Task details
Output the listing below verbatim, without images.

(Recorded information begins)

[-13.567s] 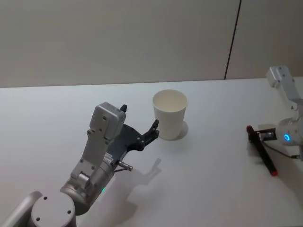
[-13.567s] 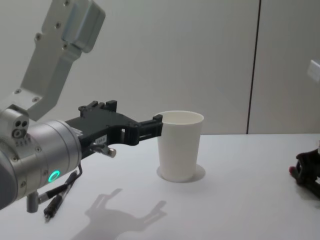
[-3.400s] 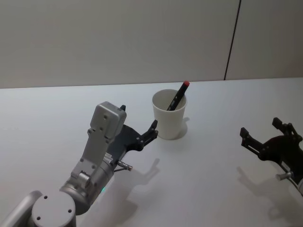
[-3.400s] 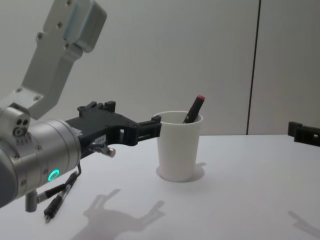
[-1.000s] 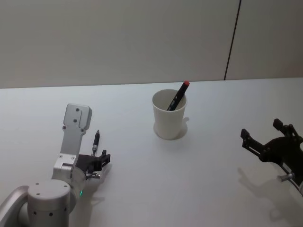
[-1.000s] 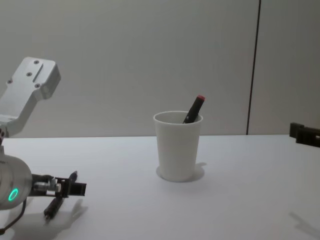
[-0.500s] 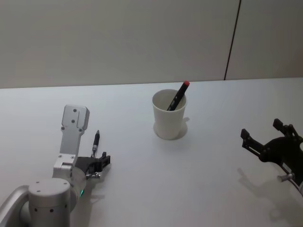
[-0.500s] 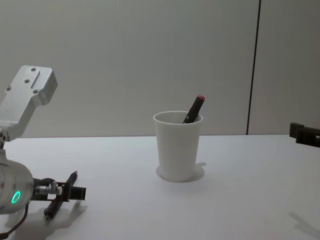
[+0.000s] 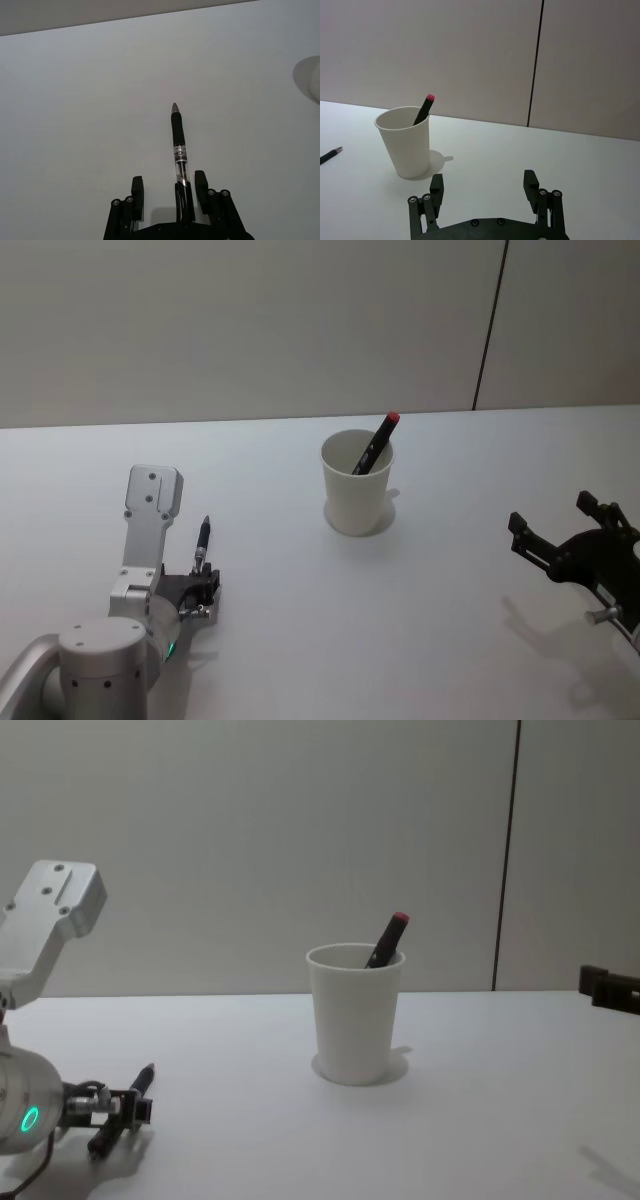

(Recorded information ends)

Task solution
[-13.567s] 
[-13.567s] 
[-3.400s] 
[-3.400s] 
[-1.000s] 
[-1.000s] 
[-0.500s] 
[-0.500s] 
[+0.000s] 

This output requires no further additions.